Activity:
Write out the listing below exactly, beginning at its first line and ending with the line that contains "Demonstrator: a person".

Given material:
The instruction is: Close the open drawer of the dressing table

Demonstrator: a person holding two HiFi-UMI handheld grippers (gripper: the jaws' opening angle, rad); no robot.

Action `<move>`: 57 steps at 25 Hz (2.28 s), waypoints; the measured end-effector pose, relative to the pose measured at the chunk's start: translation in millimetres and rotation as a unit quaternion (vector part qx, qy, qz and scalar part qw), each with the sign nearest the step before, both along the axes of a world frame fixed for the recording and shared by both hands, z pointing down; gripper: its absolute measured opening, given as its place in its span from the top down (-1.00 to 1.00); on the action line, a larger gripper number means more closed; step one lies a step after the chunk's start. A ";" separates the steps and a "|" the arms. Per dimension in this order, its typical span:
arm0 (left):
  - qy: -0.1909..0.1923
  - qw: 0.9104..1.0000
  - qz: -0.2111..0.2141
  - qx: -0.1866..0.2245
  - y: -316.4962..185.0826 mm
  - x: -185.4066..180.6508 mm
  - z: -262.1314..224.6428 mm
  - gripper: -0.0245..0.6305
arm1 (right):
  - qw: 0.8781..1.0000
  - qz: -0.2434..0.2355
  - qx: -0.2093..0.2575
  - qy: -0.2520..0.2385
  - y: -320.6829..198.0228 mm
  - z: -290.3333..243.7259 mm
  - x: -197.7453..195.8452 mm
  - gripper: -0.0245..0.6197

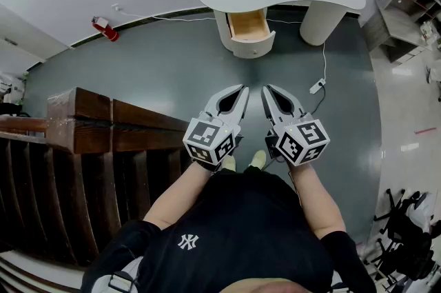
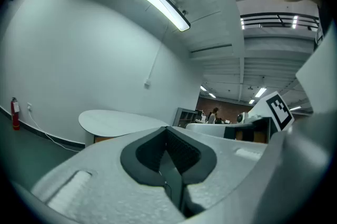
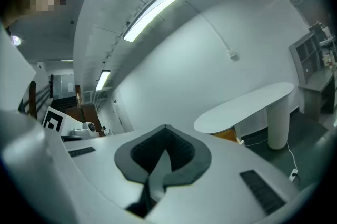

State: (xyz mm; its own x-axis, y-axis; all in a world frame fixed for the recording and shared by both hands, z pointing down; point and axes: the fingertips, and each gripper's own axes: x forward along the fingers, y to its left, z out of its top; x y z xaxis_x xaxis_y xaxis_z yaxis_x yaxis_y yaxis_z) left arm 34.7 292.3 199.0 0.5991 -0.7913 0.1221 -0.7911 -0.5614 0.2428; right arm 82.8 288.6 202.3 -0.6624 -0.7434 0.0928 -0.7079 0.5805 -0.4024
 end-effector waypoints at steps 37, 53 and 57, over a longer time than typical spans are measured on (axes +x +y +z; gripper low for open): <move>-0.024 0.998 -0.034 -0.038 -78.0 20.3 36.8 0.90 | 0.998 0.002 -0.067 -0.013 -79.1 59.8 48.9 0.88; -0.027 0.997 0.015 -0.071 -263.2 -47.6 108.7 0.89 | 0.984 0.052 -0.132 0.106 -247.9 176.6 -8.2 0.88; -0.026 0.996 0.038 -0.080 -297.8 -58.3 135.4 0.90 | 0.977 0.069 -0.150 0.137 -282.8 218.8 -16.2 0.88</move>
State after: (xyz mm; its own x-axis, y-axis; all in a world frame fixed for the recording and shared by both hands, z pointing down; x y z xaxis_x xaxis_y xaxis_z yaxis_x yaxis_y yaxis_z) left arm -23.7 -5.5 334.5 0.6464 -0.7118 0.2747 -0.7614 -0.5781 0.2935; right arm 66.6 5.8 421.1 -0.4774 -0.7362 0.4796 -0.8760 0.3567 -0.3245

Response to this exercise:
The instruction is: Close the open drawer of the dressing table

Demonstrator: a person holding two HiFi-UMI handheld grippers (gripper: the jaws' opening angle, rad); no robot.

At this stage, the exercise is finished.